In Conversation with Sachi Cunningham
Sachi Cunningham, 44, is a documentary filmmaker, photographer and Assistant Professor of Multimedia Journalism at San Francisco State University. Her award winning films have screened at festivals worldwide and appeared in publications such as the Surfer Magazine, Newsweek and PBS FRONTLINE. When she’s not filming or teaching journalism, Sachi is in the ocean documenting the world’s leading big wave women surfers. In 2016, Sachi discovered she was at high risk for cancer and opted to have a double mastectomy and hysterectomy. Despite the preventive surgeries, she was later diagnosed with cancer and underwent chemotherapy. The mother of a 4-year-old, Sachi’s motto is passion and perseverance.
Lianne Milton: Where to start, Sachi! Tell me what you’re up to now?
Sachi Cunningham: I’m working on a documentary about the first big wave women in surf competition. At the moment I’m taking a breath-holding course in San Diego and then I head to Venao, Panama, with my daughter for a month to teach a workshop on environmental filmmaking to at-risk youth.
LM: What came first, filmmaking, visual journalism or surf photography?

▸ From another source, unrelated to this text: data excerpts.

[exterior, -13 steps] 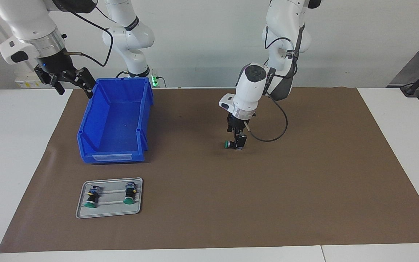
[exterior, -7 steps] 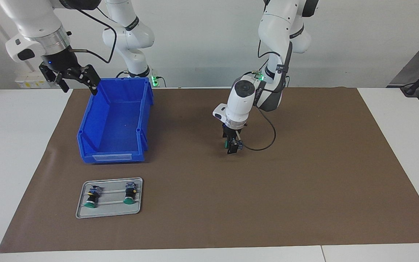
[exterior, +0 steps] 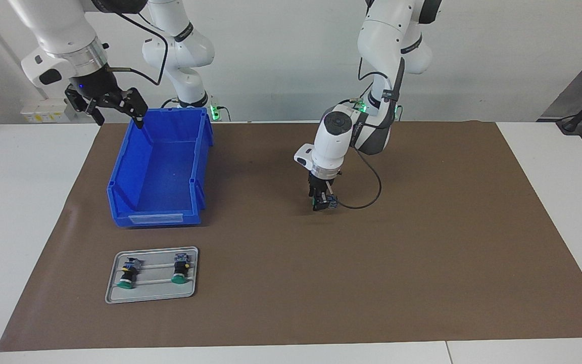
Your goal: Place and press button with both arms
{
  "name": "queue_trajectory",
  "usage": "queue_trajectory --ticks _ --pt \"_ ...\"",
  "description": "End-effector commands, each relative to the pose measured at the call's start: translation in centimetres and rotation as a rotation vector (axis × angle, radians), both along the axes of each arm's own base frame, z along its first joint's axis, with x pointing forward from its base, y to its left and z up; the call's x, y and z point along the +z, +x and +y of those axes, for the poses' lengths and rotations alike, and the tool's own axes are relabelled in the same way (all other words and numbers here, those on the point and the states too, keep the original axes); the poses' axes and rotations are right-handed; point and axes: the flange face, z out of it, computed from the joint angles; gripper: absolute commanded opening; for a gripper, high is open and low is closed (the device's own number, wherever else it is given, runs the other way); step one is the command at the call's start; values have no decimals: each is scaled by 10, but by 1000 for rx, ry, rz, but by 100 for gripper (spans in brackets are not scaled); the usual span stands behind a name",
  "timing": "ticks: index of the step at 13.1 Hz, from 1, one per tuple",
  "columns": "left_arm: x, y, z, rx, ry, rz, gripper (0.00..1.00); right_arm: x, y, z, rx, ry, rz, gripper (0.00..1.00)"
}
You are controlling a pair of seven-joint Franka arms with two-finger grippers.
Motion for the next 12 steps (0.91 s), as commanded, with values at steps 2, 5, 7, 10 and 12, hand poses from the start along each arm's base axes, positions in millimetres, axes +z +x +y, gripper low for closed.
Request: queue_trajectory --ticks 2,5,7,10,12 --pt "7 1 2 -11 37 -6 0 8 -11 4 12 20 -19 100" --pt "32 10 4 2 14 -37 0 8 -11 2 9 20 -20 100" --pt "64 17 19 34 -12 -72 0 8 -11 2 9 20 -20 100" --pt "79 21 43 98 -5 -44 0 8 -11 2 9 20 -20 100" --pt "77 37 74 170 -30 -17 0 8 -11 2 9 20 -20 100"
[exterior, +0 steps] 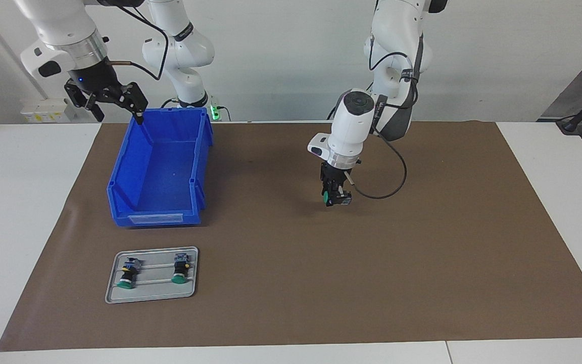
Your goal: Place and press button with both arms
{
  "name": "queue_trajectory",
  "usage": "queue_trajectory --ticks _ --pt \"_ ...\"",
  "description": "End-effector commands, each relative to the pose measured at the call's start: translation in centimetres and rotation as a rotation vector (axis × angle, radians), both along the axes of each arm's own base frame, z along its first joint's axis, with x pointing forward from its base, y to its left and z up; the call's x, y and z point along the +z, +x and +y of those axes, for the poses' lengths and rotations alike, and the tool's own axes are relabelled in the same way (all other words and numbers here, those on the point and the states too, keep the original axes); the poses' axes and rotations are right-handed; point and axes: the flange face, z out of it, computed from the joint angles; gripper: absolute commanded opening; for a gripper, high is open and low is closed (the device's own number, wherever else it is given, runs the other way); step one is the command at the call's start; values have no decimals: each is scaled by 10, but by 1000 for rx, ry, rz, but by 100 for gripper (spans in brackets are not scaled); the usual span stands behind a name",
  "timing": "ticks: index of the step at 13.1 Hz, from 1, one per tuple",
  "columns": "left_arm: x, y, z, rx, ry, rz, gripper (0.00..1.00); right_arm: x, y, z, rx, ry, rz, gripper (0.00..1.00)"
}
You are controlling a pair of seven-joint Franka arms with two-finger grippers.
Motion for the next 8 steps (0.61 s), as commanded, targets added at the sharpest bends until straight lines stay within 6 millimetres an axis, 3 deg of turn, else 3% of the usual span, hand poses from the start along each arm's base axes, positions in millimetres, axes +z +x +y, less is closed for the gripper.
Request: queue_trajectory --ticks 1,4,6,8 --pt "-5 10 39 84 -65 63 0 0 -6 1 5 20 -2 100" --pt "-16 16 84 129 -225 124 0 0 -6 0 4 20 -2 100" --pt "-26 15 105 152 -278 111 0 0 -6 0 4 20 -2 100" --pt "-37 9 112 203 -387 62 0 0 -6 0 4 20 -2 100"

SC: Filmmaking actually came first. I took a filmmaking course at the Rhode Island School of Design while at Brown University and did an independent study my senior year where I made a video documentary about “mixed race” women. I did a bunch of internships and jobs in the feature film industry during and after college. But I always knew I wanted to try surf photography, so the first thing I bought after college was a good Canon DSLR (film — not digital yet!) and custom water housing.
In 1997 and 1998, I traveled all over Southeast Asia and fell deeply in love with water photography in Indonesia. It would take another 20 years before I actually achieved the dream of being a professional water photographer. Along that road, I transitioned from feature filmmaking to documentary when I was working as an assistant to director Barry Levinson on a film called “Bandits”. I eventually left Hollywood for graduate school in journalism at UC Berkeley, where I focused on documentary film.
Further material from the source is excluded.